Fluoxetine? Took it for a while, hated it too."
"Yeah, anyway… I don't get it, no one really does. He makes the coolest drawings ever. Shit that would make fucking Picasso roll in his grave. One day, I'm like, 'Dude you should definitely submit these to a competition or something.' He said he would, but I don't think he has yet. He's really gifted. He said it in passing, he said another person on the schizophrenic would obviously beat him to it, and that he wouldn't bother. He talked about how people like him were gifted in one way or another." Lucy retreated to the couch, looking at Rhys with expectation.
"What are you getting at?" Rhys questioned.
"Are your art skills good? Anything you're good at? You could be a really good at something."
"I can't draw or paint," Rhys said, after assessing himself quickly. "I can do a few interesting party tricks, but nothing special."
"Nothing special, huh?" she suggested. She closed the gap between them, reaching her palm over to him. They were now shoulder-to-shoulder. They was an unnerving confidence in the way she carried herself, her demeanour, her speech. "Here," she said, "Try to read my palm."
"No way," Rhys said as her took her hand. He hadn't held that many people's hands, but he was taken aback at how soft her palm was. The lines in her hands weren't as prominent as in other people, he could only marginally feel them. He couldn't see them. An actual palm reader would definitely remark on that and deliver one heck of a reading. Lines wouldn't be written into the human hand for no reason. She had no lines prominent enough to be worth a reading, not that he was a palm reader.
"Yes way, Rhys," she said playfully, giving him her other hand.

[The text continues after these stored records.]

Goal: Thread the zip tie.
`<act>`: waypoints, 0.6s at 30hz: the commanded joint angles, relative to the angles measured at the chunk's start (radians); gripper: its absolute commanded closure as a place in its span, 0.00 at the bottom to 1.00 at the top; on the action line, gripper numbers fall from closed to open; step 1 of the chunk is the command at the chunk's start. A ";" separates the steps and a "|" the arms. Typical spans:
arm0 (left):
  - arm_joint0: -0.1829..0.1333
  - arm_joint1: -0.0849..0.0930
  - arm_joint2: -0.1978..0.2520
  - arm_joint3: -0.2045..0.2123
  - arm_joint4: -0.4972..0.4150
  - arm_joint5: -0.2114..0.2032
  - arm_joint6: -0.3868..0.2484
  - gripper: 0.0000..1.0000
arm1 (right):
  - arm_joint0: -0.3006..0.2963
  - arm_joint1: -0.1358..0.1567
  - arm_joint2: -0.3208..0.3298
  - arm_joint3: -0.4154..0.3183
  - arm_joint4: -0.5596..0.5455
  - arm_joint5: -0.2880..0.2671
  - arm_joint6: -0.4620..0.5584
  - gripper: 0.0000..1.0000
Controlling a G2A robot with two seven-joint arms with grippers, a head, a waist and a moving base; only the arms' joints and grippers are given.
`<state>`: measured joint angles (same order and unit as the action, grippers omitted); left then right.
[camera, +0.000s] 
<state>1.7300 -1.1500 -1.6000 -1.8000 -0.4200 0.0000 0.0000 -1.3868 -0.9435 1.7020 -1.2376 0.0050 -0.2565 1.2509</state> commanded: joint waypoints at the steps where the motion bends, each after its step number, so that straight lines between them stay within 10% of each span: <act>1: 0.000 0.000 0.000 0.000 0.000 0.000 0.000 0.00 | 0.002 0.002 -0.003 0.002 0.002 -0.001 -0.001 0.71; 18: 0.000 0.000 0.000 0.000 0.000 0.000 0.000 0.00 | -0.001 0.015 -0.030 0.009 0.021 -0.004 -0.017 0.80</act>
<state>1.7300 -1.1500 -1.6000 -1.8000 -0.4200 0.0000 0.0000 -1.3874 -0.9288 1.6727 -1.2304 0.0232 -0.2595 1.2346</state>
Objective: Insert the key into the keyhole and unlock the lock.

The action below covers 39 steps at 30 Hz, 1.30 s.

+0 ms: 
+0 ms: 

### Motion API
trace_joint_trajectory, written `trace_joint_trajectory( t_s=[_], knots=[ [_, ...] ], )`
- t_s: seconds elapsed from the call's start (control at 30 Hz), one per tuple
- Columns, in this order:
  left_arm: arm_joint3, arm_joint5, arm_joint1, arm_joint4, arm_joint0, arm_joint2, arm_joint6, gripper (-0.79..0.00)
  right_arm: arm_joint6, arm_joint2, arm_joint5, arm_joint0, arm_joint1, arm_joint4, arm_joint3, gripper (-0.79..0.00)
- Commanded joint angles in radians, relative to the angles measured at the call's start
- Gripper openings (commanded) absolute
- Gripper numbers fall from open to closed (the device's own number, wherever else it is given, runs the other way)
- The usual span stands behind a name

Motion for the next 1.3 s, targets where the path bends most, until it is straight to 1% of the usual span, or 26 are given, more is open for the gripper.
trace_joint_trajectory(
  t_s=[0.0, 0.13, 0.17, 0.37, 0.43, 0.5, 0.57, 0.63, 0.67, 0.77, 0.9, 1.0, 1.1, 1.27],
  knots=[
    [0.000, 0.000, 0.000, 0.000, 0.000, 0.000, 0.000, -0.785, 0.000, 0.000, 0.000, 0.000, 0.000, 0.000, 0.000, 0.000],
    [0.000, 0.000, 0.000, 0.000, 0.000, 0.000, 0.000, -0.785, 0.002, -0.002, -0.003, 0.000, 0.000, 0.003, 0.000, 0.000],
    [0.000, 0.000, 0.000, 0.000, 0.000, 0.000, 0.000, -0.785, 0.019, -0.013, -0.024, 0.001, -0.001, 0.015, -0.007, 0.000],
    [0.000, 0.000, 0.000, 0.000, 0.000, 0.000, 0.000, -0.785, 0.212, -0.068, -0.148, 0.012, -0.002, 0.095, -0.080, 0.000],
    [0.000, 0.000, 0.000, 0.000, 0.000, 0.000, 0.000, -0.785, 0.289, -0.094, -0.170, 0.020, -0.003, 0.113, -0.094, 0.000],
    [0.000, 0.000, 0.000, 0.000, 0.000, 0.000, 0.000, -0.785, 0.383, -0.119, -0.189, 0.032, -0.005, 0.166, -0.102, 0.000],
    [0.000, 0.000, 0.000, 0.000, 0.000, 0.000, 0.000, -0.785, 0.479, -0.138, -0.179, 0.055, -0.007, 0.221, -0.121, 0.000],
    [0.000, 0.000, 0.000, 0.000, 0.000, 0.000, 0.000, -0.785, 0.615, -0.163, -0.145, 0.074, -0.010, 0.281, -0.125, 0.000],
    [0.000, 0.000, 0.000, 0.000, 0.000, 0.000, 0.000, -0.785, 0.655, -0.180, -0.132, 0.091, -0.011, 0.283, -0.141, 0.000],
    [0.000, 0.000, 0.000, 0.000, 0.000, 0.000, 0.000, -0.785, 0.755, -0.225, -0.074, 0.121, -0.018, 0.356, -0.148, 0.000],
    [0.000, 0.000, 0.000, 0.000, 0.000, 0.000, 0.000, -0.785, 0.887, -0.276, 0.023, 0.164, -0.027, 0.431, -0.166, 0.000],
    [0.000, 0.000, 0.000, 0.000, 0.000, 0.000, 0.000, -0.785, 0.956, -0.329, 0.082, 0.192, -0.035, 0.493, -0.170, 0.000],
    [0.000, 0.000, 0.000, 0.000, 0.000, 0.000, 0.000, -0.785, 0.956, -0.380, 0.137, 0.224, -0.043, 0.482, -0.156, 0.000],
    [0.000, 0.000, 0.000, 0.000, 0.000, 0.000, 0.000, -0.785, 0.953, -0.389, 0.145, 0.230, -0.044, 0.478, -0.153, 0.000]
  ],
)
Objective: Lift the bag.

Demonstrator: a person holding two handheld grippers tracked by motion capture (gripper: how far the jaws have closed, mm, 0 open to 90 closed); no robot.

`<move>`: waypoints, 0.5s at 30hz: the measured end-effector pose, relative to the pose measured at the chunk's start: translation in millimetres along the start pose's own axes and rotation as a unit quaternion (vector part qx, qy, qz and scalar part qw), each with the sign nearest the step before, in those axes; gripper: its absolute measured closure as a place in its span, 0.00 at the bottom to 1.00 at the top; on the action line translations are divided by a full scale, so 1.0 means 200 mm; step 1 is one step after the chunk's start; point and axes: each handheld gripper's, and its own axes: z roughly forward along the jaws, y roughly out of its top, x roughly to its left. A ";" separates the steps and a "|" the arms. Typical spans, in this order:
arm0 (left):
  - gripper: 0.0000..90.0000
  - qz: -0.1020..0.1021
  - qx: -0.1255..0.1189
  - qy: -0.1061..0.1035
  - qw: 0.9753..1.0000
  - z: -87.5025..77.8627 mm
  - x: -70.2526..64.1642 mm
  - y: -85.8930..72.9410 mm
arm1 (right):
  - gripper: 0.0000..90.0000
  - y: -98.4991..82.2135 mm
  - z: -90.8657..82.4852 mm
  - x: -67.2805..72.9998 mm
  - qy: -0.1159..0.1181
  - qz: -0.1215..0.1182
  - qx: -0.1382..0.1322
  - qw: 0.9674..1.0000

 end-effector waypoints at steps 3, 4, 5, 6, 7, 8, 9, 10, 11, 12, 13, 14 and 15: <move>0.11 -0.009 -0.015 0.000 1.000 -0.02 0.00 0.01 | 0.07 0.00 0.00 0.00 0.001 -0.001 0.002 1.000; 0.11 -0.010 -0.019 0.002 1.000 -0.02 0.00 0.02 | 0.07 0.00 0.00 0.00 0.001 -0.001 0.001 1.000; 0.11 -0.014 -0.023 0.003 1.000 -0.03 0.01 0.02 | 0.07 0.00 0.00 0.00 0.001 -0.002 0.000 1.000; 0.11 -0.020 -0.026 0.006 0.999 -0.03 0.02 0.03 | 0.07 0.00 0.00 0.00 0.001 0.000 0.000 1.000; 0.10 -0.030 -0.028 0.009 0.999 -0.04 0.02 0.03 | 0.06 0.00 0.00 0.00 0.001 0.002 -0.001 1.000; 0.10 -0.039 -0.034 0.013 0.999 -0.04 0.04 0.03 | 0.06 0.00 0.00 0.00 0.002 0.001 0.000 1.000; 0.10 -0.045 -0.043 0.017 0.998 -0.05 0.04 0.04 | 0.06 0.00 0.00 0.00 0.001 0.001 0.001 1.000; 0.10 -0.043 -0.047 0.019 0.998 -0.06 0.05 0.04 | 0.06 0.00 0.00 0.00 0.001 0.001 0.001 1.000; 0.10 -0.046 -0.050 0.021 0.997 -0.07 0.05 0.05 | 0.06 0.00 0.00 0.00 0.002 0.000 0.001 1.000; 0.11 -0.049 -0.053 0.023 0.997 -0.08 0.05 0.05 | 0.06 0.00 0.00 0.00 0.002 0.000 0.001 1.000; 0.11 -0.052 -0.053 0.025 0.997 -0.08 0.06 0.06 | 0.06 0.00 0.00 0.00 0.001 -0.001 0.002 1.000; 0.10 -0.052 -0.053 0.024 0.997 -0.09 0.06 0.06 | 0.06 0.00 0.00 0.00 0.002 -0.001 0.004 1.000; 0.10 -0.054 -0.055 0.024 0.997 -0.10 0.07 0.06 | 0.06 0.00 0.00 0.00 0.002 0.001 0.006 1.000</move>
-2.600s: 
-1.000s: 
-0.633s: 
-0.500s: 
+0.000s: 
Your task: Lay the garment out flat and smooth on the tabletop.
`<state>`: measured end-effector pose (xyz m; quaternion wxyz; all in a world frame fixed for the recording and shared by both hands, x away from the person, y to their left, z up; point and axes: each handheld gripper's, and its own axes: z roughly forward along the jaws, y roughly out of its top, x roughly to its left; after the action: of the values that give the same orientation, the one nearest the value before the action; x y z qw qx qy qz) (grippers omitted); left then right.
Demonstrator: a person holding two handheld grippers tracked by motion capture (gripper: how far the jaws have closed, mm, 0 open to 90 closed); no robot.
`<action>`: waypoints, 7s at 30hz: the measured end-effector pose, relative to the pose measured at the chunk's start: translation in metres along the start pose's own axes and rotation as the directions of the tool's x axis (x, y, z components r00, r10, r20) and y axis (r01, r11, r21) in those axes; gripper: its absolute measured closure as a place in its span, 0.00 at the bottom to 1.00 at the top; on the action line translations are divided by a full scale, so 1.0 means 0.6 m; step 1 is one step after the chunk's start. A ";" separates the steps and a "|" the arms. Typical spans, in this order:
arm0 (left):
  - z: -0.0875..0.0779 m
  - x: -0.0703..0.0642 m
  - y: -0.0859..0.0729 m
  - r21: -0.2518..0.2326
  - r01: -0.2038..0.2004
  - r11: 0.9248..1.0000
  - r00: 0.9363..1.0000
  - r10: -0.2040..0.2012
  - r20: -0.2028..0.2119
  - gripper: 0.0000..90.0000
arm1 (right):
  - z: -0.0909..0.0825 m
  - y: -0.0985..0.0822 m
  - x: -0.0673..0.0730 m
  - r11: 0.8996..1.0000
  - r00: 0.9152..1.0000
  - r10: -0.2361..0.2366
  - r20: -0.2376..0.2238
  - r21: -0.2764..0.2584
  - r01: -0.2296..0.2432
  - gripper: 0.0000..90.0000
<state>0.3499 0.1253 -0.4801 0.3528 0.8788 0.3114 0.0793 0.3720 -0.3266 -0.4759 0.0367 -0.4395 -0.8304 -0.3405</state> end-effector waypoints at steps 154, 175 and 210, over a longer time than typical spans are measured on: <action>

He shrugged, smiling. "Here I go."
He made a show of feeling her hands, enveloping them, caressing them. He felt up and down her fingers making her blush. His own mind conjured up memories of fond memories of Leah. He felt a bit of her in Lucy.
The palm reading she asked of him was nothing more than roundabout flirting. He nodded as he felt different parts of her hand, silently acknowledging the facets the of her persona he couldn't actually see. She looked on mirthfully.
Rhys' show was abruptly put on hold as his train of thought was bombarded by multiple whispers. The incoherent whispers blanketed his consciousness as he tried to make sense of them. They gradually coincided into a chorus.
Spread Chaos, Achieve Death. Six bodies, one in the pen. Bloody—
He roused himself with an almost visible shake of his head and closed his eyes to gather himself. What the heck was that?
"What do you see?" she asked grinning and blushing at how he held and caressed her hands. "Is palm reading your niche?"
"We both know it isn't," he said feeling her hand some more. With his best impersonation of an old man, he started. "I feel," they laughed just as he said that, "Your heart line tells me of an old soul," he said, dragging out his words like an old man would, "you may just be a little girl, a beautiful girl, but you have wisdom and experience far beyond your years.
She laughed in genuine wonderment as much as at the humour of his old man imitation. "Are you sure you didn't see anything at all?" she asked. "My mum says the same thing too, it is kinda true. It's strange someone else can see it too, especially since we just started hanging out.
He might not have seen anything, but he definitely heard something. What he heard made no sense, he couldn't find a way to connect it to her, or anything for that matter. He disregarded it. It was nothing.
Rhys shifted on the sofa. "I really just said the first thing that popped in my hand."
"You didn't see anything in my palms, but somehow came to something valid. That there is some insane intuition. Clairvoyants don't always see stuff, they have a sort of," she gestured a flowing motion, "overpowered gut feeling. It was probably just an educated guess, but still."